YOUR ASSIGNMENT:
Drop all images. Then write out each line below exactly as given.
___ DATA SEGMENT
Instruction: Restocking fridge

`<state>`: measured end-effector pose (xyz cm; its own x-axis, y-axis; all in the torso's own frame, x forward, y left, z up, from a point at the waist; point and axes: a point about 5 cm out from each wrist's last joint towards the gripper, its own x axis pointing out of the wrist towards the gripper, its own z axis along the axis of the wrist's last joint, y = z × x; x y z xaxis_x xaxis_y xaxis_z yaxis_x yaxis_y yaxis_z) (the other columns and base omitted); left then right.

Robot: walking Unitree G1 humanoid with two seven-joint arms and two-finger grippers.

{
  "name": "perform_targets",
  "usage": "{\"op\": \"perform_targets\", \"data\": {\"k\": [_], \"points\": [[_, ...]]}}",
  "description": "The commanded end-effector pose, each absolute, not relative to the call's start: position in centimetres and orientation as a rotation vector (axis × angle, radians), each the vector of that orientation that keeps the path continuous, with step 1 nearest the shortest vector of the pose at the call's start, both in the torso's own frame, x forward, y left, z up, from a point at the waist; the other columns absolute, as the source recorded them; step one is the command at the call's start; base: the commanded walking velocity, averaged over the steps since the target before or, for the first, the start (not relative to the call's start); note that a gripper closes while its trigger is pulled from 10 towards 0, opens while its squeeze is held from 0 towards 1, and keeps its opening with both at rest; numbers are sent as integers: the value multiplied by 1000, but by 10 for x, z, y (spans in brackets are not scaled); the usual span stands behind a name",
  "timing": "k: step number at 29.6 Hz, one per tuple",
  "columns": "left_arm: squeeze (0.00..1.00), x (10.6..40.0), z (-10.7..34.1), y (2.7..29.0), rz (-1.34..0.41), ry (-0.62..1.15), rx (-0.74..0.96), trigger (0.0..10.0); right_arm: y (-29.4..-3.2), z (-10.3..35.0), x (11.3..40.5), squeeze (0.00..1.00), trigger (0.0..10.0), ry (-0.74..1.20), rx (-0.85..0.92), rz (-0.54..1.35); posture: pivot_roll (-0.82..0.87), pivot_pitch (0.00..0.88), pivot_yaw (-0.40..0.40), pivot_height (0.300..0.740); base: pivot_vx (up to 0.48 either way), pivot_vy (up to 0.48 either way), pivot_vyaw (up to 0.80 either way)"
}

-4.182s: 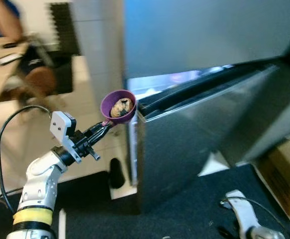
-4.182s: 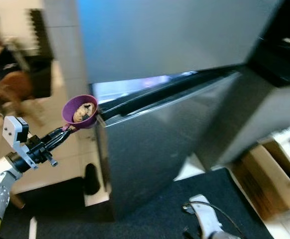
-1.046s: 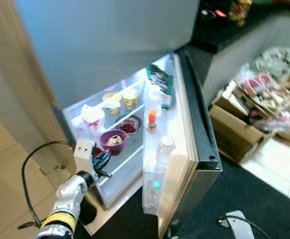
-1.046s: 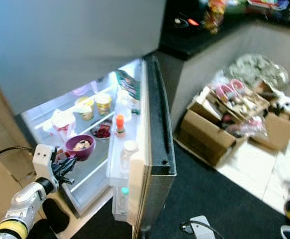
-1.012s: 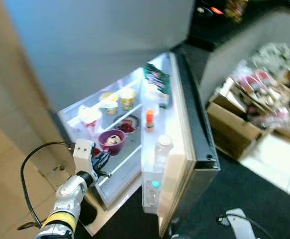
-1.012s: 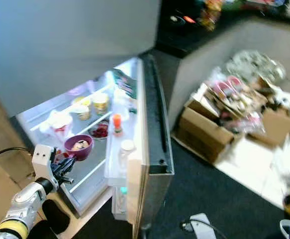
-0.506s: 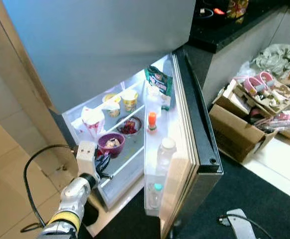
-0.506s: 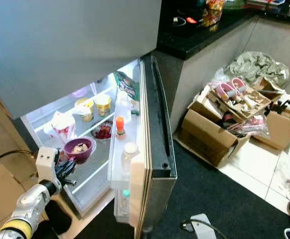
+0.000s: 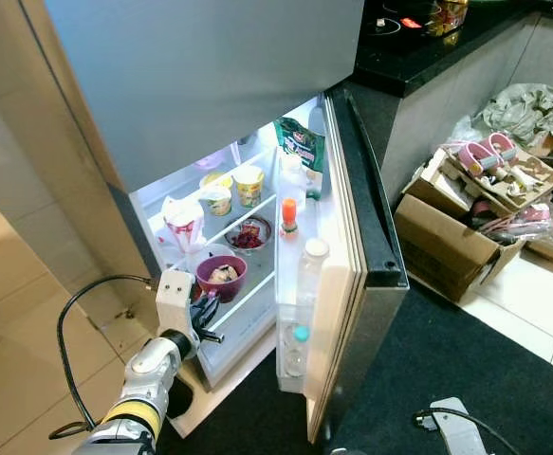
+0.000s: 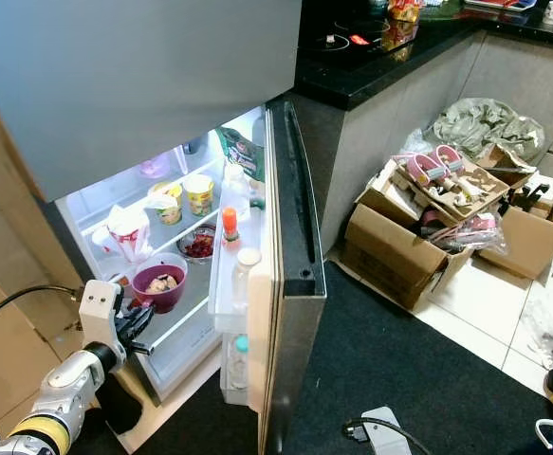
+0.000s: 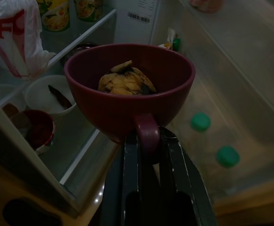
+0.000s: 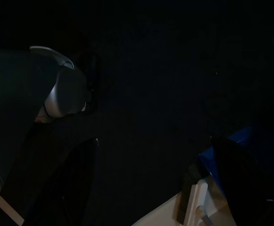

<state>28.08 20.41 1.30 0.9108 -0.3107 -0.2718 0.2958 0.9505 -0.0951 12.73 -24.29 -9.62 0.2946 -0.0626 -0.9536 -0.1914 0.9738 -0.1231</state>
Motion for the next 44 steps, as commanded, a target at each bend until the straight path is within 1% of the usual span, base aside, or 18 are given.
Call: {"op": "perform_targets", "data": {"k": [1, 7, 14, 19, 28, 44], "points": [[0, 286, 18, 199, -329, 253, -47, 10000, -240, -96, 130, 0, 10000, 1257, -217, 87, -59, 0, 1, 740, -266, 0, 0], [0, 287, 21, 205, -317, 252, -34, 10000, -239, -97, 128, 0, 10000, 1260, -222, 94, -62, 0, -1, 740, -44, 0, 0], [0, 289, 22, 207, -312, 253, -78, 10000, -240, -97, 126, 0, 10000, 1264, -225, 94, -64, 0, -2, 740, 0, -69, 0], [0, 292, 25, 213, -239, 231, -105, 10000, -240, -97, 127, 0, 10000, 1263, -226, 98, -65, 0, -2, 740, 0, 0, 0], [0, 292, 23, 216, -220, 254, -130, 10000, -240, -97, 127, 0, 10000, 1265, -229, 104, -67, 0, -3, 740, 0, 0, 0], [0, 293, 23, 217, -207, 261, -122, 10000, -239, -97, 127, 0, 10000, 1266, -231, 114, -68, 0, -6, 740, -444, 0, 0]]}}
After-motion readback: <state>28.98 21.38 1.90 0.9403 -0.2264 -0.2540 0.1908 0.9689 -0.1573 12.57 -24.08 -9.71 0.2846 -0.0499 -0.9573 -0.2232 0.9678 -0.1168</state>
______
EXPECTED ANSWER:
Instruction: Restocking fridge

`<state>`: measured end-effector pose (xyz cm; its own x-axis, y-axis; all in the torso's own frame, x forward, y left, z up, from a point at the waist; point and axes: a point about 5 cm out from each wrist's last joint towards the gripper, its own x axis pointing out of the wrist towards the gripper, its own z axis along the axis of the wrist's last joint, y = z × x; x y z xaxis_x xaxis_y xaxis_z yaxis_x yaxis_y yaxis_z) (the other columns and base omitted); left then right.

Robot: walking Unitree G1 humanoid with two seven-joint arms and two-finger grippers.

{
  "name": "perform_targets",
  "usage": "{\"op\": \"perform_targets\", \"data\": {\"k\": [_], \"points\": [[_, ...]]}}",
  "description": "The commanded end-effector pose, each absolute, not relative to the call's start: position in centimetres and orientation as a rotation vector (axis × angle, radians), each the vector of that orientation that keeps the path continuous, with step 1 nearest the shortest vector of the pose at the call's start, both in the torso's own frame, x forward, y left, z up, from a point at the waist; the other columns absolute, as the source recorded them; step one is the command at the call's start; base: the commanded walking velocity, averaged over the steps since the target before or, for the first, the start (not relative to the call's start); note that a gripper closes while its trigger is pulled from 10 towards 0, opens while its squeeze is held from 0 towards 1, and keeps its opening with both at rest; numbers are sent as integers: the value multiplied by 1000, but by 10 for x, z, y (spans in brackets are not scaled); the usual span stands behind a name",
  "timing": "k: step number at 29.6 Hz, one per tuple",
  "columns": "left_arm: squeeze (0.00..1.00), x (10.6..40.0), z (-10.7..34.1), y (2.7..29.0), rz (-1.34..0.41), ry (-0.62..1.15), rx (-0.74..0.96), trigger (0.0..10.0); right_arm: y (-29.4..-3.2), z (-10.3..35.0), x (11.3..40.5), squeeze (0.00..1.00), trigger (0.0..10.0), ry (-0.74..1.20), rx (-0.85..0.92), rz (-0.54..1.35); posture: pivot_roll (-0.82..0.87), pivot_pitch (0.00..0.88), pivot_yaw (-0.40..0.40), pivot_height (0.300..0.740); base: pivot_vx (up to 0.48 either way), pivot_vy (up to 0.48 either way), pivot_vyaw (up to 0.80 either way)"
}

-4.182s: 
-4.182s: 
-1.046s: 
-1.046s: 
-1.012s: 
-1.012s: 
-0.506s: 
-0.506s: 
+0.000s: 
+0.000s: 
+0.000s: 
+0.000s: 

<state>28.08 20.41 1.30 0.9108 -0.3107 -0.2718 0.2958 0.9505 -0.0951 12.73 -24.29 -9.62 0.2946 -0.0626 -0.9536 -0.1914 0.9738 -0.1231</state>
Motion for the next 44 steps, as commanded, a target at each bend until the straight path is within 1% of the usual span, base aside, or 18 are given.
Call: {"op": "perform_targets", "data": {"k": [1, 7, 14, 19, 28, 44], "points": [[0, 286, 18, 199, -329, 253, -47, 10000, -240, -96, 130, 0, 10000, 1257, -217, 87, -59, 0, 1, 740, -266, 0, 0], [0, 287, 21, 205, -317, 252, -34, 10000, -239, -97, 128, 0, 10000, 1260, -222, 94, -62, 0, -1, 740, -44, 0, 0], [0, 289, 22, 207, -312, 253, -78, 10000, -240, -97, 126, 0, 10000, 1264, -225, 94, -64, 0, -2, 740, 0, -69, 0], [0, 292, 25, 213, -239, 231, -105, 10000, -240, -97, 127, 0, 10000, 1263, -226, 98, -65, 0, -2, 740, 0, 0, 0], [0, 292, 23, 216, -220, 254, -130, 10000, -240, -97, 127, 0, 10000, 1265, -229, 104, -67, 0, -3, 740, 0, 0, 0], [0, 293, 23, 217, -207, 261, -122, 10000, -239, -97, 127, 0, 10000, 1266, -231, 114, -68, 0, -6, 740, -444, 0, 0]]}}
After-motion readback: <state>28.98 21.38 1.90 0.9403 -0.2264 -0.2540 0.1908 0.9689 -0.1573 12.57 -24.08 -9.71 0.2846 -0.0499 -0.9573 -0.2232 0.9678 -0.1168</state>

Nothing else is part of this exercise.